WHAT IS BEING ASKED
Repeat the listing that follows character for character, omitting images.

INFORMATION SUPPLIED
□ □ □ □ □
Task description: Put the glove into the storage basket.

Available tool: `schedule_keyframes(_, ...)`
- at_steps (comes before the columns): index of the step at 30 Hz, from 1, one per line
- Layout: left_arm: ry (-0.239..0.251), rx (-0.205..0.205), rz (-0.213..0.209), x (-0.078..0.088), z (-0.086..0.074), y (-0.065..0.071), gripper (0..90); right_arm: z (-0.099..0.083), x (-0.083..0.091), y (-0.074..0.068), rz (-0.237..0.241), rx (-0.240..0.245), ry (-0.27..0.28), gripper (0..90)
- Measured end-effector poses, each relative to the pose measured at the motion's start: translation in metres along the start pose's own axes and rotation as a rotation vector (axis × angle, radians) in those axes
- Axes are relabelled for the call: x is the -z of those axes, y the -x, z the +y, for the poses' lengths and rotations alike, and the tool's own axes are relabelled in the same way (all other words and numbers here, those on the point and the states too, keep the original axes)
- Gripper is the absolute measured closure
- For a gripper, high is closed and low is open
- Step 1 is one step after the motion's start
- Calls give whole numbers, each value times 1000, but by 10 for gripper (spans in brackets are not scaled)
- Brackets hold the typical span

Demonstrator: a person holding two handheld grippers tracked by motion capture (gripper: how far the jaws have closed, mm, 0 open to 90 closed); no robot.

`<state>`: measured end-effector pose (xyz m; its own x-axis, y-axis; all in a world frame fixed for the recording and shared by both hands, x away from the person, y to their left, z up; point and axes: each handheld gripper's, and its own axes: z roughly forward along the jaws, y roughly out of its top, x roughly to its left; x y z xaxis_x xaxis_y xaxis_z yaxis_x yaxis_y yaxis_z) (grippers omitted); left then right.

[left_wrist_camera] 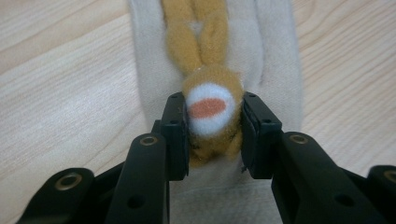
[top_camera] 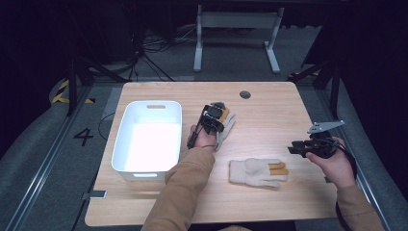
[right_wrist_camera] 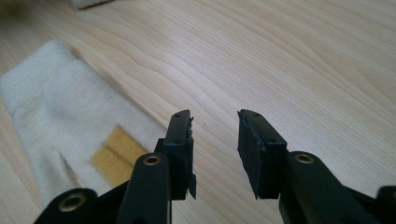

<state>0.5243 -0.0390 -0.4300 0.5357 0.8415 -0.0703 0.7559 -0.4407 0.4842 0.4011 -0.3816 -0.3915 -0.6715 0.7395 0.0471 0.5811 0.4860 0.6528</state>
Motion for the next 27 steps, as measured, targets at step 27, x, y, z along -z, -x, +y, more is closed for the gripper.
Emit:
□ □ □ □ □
RESULT FOR THIS TASK
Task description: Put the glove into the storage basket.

Available tool: `schedule_keyframes(_, ...)`
- at_steps (comes before the columns): index of the step at 30 Hz, from 1, one per line
- Layout: left_arm: ry (-0.239..0.251), rx (-0.205..0.205), rz (-0.213..0.209), x (-0.078..0.088), z (-0.086..0.074), y (-0.065..0.071), gripper (0..90); right_arm: z (-0.099..0.083), x (-0.083..0.091), y (-0.074..0.068), rz (-0.237..0.241), rx (-0.240..0.245), ry (-0.27..0.28), gripper (0..90)
- Measured end-effector poses, each relative to the pose measured at the motion's start: translation in metres along the start pose's own axes and rotation as a rotation vector (axis × angle, radians) in those axes
- Axes are relabelled for the call: x is the -z of those axes, y the -x, z the +y, for the poses' lengths and rotations alike, and the tool's own axes are relabelled in the same way (all other words and numbers here, those on the point and the states too, keep the original axes)
- Gripper is the absolute measured closure
- For a gripper, high is closed and low is open
- Step 1 is one step after the motion's start
- Calls give whole numbers, each value times 1000, but by 10 for gripper (spans in brackets are not scaled)
- Brackets hold the typical span

Demonstrator: a person holding two handheld grippers tracked by motion capture (gripper: how far the jaws have closed, mm, 0 open to 90 closed); no robot.

`<state>`: measured end-effector pose (xyz m; its own x-axis, y-axis; all in a world frame fixed for the recording and shared by both hands, x away from the person, y to their left, z up; point and axes: each handheld gripper's, and its own axes: z roughly forward along the jaws, y roughly out of its top, x roughly to its left; x y z xaxis_x xaxis_y xaxis_z yaxis_x yaxis_y yaxis_z) (grippers omitted); left then right.

[left_wrist_camera] 
[top_camera] 
[right_wrist_camera] 

<state>0.5243 -0.0390 -0.4300 0.5357 0.8415 -0.0703 0.7559 -0.4407 0.4842 0.4011 -0.3816 -0.3915 -0.6715 0.7395 0.0471 0.5811 0.4860 0.6528</state>
Motion for the next 27 steps, as measured, targets at step 27, x, y, z along -z, -x, +y, more is closed for the gripper.
Emit:

No more output will be given for this exercise.